New relationship: Why are the kids acting up?
I am dating a divorced mother of two young girls. I am concerned about the rebelliousness that I see in the girls immediately after they return from visits with their father. They show little respect to their mother or to me. Can you shed some light on why they are behaving in this manner?Question:
Transitions between homes can be stressful for children as well as adults. These transitions are smoother when the quality of the relationship between ex-spouses is cordial and there is a good working relationship between parents about the caretaking of their children. Initial adjustment to new situations can cause tension, and children may experience grief and loss over their parents separation for some time. Sadness and grieving may be masked by anger, especially if children have not been given an opportunity to express their feelings or if the security needs of the child have not been adequately addressed during the process of separation and divorce. Adjustments like these two-home transitions also become easier with the length of time following the divorce, as children become more secure with the tremendous change that a dissolution of their parents' marriage means for them.
However, when a new romantic partner appears on the scene, old feelings of loss are usually rekindled, and it is natural for children to rebel against what they may experience as a person threatening to take the place of the father they have just been visiting. Though you may have enjoyed a pleasant connection with these same children earlier, more "negative" feelings will often surface following time with the other parent because they have not been in their home with their mother and you have! Feeling insecure about their place in their family can be likened to an instinctive battle for their "territory." And, afterall, what are you doing in their home when they are not even able to be present? Remember that children may often feel out of control of what is happening to them because it is the adults who are making the decisions which result in disruption to their lives! Younger children may not have the vocabulary or the command of language to articulate their feelings, and so acting out becomes their only avenue of expression.

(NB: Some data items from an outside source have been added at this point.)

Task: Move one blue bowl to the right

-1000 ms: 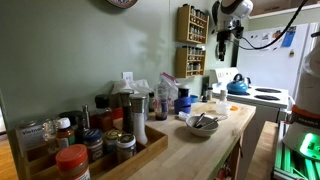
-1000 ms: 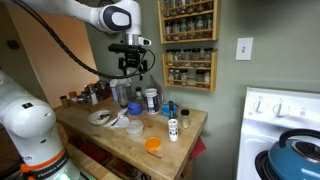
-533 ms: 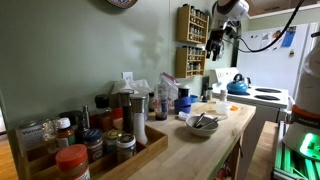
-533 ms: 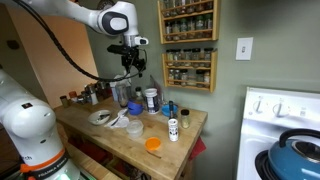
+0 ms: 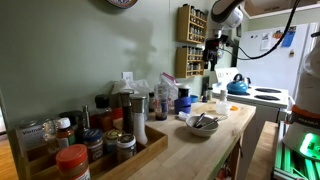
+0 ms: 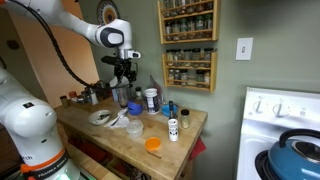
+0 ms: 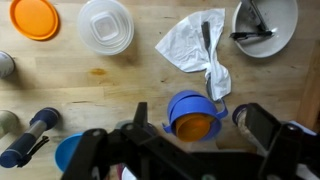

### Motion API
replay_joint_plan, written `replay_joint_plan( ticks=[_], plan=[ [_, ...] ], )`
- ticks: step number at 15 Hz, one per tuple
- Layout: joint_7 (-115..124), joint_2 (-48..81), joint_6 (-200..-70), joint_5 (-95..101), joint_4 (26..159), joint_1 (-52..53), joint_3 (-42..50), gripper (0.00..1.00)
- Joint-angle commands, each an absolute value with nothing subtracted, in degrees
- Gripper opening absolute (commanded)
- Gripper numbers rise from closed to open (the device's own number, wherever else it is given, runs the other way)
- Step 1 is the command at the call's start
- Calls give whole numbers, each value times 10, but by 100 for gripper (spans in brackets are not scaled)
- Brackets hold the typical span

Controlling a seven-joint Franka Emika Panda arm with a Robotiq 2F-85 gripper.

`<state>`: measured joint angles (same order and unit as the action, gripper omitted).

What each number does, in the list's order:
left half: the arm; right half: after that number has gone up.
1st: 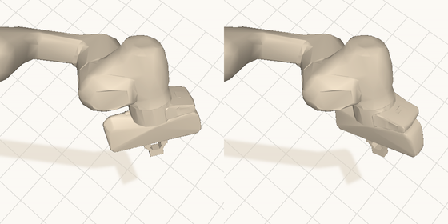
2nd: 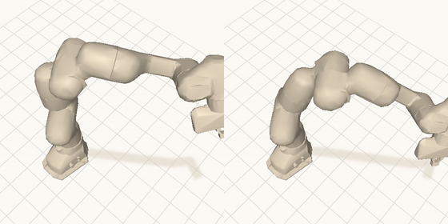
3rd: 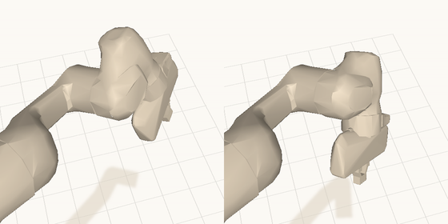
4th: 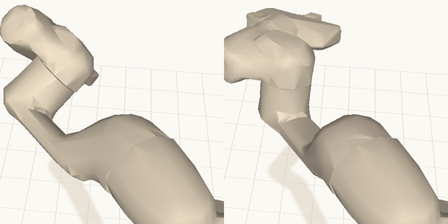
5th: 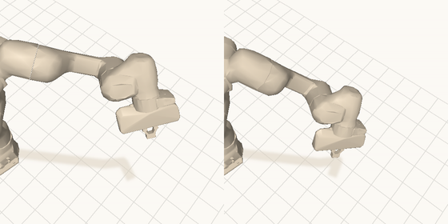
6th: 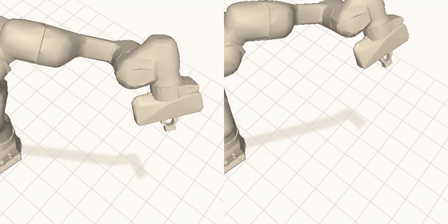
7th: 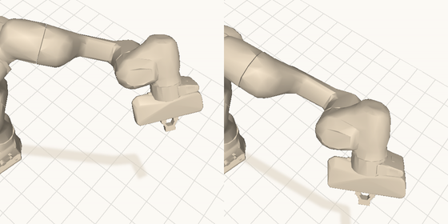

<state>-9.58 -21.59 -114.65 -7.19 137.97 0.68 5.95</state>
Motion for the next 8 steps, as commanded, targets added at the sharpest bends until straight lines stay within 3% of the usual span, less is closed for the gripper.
replay_joint_plan(
  ticks=[1,8],
  plan=[
    [-102,-215,-1145,-75,1379,2,55,100],
    [109,-118,-1249,-114,1382,-5,16,100]
  ],
)
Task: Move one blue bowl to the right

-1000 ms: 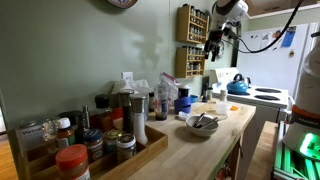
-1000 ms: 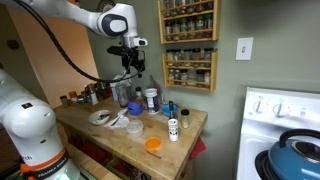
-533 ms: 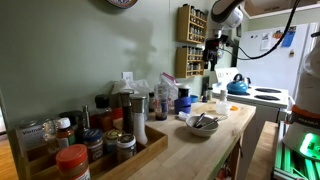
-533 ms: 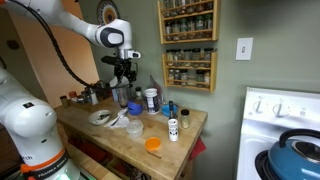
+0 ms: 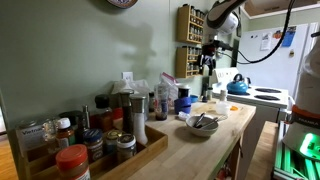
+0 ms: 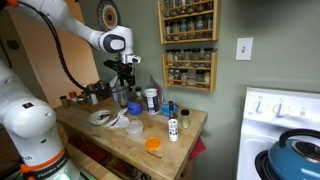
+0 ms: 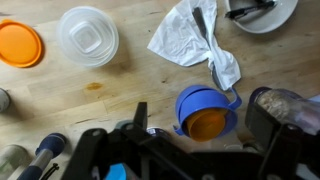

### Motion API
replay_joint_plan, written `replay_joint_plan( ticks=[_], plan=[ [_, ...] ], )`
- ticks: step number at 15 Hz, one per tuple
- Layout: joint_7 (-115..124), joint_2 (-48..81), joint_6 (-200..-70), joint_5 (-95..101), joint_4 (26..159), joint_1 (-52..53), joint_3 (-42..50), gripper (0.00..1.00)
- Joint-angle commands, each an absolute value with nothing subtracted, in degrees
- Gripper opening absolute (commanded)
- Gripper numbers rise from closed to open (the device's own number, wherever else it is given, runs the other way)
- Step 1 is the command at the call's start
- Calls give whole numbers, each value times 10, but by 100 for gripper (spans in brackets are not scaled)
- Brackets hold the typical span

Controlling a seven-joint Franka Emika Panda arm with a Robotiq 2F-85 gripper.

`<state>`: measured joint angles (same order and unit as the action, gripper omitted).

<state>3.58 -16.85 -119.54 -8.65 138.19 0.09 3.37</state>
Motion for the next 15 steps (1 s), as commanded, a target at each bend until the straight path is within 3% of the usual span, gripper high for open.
replay_joint_plan(
  ticks=[1,15],
  plan=[
    [137,-103,-1268,-121,1380,-5,11,100],
    [404,18,-1357,-106,1360,-1,-5,100]
  ],
)
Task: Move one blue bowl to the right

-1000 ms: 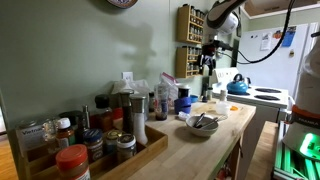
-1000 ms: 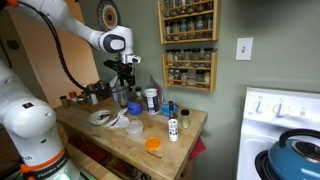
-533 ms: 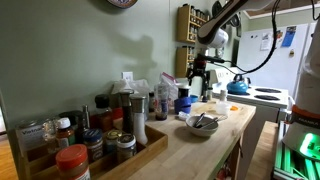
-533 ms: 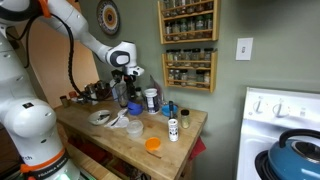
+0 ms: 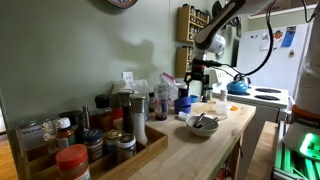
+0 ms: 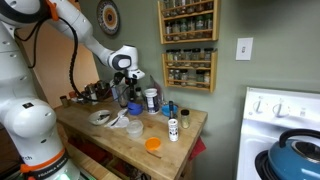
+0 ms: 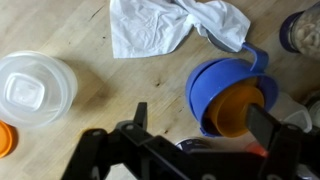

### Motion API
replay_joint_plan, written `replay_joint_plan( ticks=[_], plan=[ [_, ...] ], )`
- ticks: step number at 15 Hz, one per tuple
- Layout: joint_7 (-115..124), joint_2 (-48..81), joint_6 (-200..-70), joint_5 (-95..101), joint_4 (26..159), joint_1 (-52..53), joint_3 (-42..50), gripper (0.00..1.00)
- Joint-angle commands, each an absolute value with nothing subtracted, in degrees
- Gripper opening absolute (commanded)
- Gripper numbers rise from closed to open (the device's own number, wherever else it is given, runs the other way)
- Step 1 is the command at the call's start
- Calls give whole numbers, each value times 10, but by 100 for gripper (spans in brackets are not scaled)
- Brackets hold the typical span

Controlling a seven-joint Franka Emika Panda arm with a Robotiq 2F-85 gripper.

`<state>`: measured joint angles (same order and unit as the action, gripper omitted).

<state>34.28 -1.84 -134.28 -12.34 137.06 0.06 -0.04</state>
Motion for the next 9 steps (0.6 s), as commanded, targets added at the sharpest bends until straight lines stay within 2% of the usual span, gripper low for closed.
replay_joint_plan(
  ticks=[1,2,3,5,9],
  plan=[
    [414,27,-1358,-109,1358,1,-4,100],
    [425,35,-1358,-109,1356,3,-3,98],
    [435,40,-1362,-110,1354,5,-2,82],
    [447,49,-1376,-115,1353,7,0,73],
    [465,64,-1394,-114,1345,13,0,42]
  ],
)
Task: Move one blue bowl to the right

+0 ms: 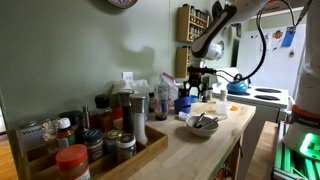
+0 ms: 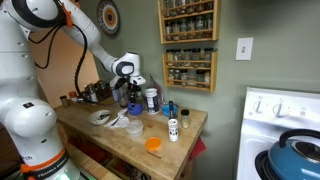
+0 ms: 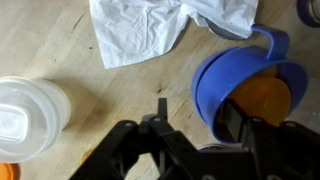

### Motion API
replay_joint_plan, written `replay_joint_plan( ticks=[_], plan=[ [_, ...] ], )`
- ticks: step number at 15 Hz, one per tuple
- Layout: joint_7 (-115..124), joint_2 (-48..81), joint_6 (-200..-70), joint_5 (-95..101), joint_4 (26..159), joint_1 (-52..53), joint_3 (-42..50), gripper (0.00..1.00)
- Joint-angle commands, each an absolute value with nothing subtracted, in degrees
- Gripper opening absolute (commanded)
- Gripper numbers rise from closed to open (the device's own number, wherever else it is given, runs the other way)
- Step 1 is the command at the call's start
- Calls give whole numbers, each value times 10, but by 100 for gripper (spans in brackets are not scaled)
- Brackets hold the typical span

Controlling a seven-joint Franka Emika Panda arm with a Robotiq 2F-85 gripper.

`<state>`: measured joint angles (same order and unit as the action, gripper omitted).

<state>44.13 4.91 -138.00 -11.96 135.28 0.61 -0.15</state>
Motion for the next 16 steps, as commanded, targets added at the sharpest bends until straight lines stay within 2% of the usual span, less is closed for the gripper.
replay_joint_plan(
  ticks=[1,3,4,6,7,16],
  plan=[
    [467,66,-1394,-114,1343,15,-1,40],
    [469,72,-1391,-113,1340,18,-2,40],
    [469,73,-1390,-113,1339,20,-2,21],
    [469,74,-1387,-112,1337,21,0,12],
    [465,74,-1385,-115,1335,21,0,2],
    [369,-1,-1378,-129,1366,3,8,1]
  ],
)
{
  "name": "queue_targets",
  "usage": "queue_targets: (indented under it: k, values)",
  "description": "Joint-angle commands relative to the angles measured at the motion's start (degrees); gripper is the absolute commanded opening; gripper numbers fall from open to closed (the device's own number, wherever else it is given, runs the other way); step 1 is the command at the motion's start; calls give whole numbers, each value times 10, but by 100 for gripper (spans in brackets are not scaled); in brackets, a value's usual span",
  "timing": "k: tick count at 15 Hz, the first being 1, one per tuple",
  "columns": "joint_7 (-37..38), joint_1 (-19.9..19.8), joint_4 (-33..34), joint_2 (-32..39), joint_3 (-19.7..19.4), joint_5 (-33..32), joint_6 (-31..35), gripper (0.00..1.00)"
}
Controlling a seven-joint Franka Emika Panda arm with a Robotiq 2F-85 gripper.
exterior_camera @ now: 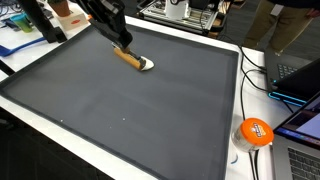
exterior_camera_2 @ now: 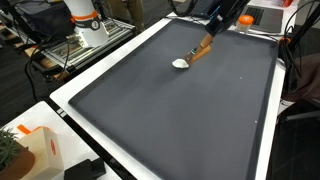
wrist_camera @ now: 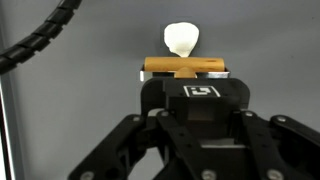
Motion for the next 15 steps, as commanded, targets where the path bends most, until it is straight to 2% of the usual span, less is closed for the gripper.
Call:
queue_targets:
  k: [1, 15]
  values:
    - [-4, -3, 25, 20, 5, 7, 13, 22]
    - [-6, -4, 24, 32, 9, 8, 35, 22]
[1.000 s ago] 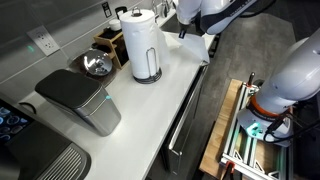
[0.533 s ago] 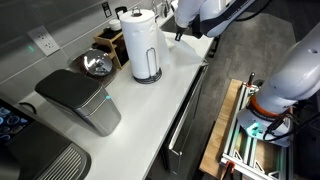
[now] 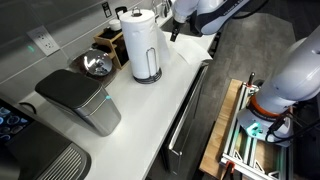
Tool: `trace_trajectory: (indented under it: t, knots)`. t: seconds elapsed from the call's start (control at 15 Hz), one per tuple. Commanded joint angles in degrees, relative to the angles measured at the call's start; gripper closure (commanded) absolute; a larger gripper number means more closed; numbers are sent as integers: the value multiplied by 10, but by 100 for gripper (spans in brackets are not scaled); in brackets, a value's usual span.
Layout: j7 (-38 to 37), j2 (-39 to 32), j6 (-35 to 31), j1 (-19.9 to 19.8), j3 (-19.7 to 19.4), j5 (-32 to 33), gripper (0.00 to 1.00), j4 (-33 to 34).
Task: Remove a piece of paper towel from the paper towel roll and put it on the counter
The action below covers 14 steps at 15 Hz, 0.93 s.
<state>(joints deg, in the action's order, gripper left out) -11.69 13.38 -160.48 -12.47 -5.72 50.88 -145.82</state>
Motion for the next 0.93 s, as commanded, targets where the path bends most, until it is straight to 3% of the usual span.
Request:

Even when a commitment is secured in a new relationship, it is natural for children to test a new stepparent-to-be for durability and loyalty. However, in your situation, dating may not yet mean a commitment. If this is the case, do not expect a child to welcome you into the intimacy of their home, for you are a stranger. Inviting you in means opening up to the possibility of loss. One way children attempt to protect themselves from further loss is to distance themselves from you. And one way to distance is through expressions of anger and rebellious behavior. It is crucial to try to understand what the meaning of this behavior is in order to handle this kind of tension appropriately.
A suggestion that may help ease this transition is to create clear boundaries between their time home with their mother and the time that they see you again with her in their home. Let them reunite with Mom first and reorient themselves to being back. If they come back on a Sunday evening, for example, the evening or the majority of it should be spent alone with Mom. Should your romantic relationship become more defined in terms of commitment and you are no longer dating but committing yourselves to one another in a serious relationship, then the impact on the children of a new relationship must be considered in a new light. Children do not do well to attach to a spouse's romantic partner if they are just "passing through." Until a commitment is defined, this transitional boundary time protects a child from feeling invaded. With this boundary intact, a child may feel ready to see Mommy's friend the next day, or after family relationships have been reestablished.
Respecting the family boundary and keeping the romantic relationship with the woman you are dating more separate, until the question of commitment is addressed is in the best interests of both the children and the developing relationship. Becoming a significant part of the children's life too quickly will cause enough stress to curtail any opportunity for the relationship to flourish. Go slow. Take time to know one another apart from the children. Spend time building the length of time you are together with the children and their mother. Getting to know one another will take longer in this situation because there are more people's needs to consider. There is no such thing as instant intimacy or instant family. Emotional attachments take time to solidify. Trust develops through experience and there are no shortcuts. You are considering yourself when you allow the relationship to mature slowly and with realistic boundaries.